Pull from the data below each line where the word "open" occurs, and copy it.
-- Collected data follows --
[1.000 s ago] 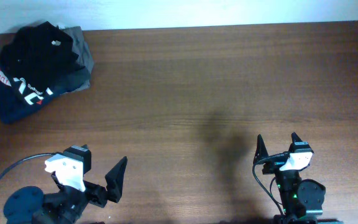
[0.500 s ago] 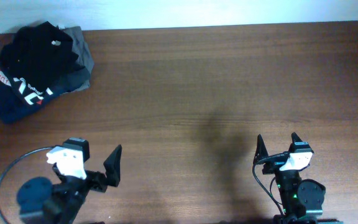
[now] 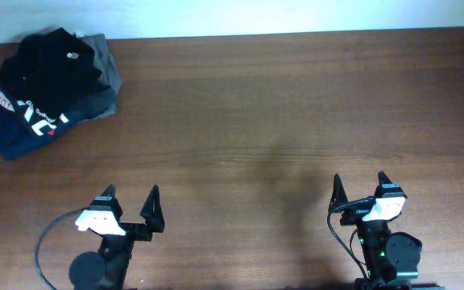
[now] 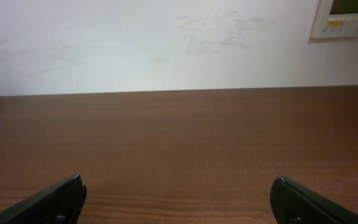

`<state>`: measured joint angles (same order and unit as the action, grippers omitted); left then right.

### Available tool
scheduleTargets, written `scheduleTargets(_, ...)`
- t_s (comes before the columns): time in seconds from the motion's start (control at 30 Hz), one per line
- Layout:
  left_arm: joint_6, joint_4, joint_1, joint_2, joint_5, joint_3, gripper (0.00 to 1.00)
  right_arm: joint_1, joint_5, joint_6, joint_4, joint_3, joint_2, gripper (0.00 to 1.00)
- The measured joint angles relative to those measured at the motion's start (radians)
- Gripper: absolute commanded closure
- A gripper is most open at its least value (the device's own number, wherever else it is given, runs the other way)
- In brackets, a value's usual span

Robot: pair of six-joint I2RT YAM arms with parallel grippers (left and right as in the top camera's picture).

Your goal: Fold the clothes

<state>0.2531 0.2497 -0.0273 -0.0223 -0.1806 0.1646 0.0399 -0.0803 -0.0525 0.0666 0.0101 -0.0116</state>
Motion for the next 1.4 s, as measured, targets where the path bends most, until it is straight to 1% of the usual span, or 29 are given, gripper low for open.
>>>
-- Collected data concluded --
Output for this task >>
- A gripper is most open at its least value (the device's own number, wherever else it is given, runs the other way)
Motion for the next 1.4 s, as measured, targets where the path bends most, until it is straight to 1% of the usual span, or 29 are given, gripper low for open.

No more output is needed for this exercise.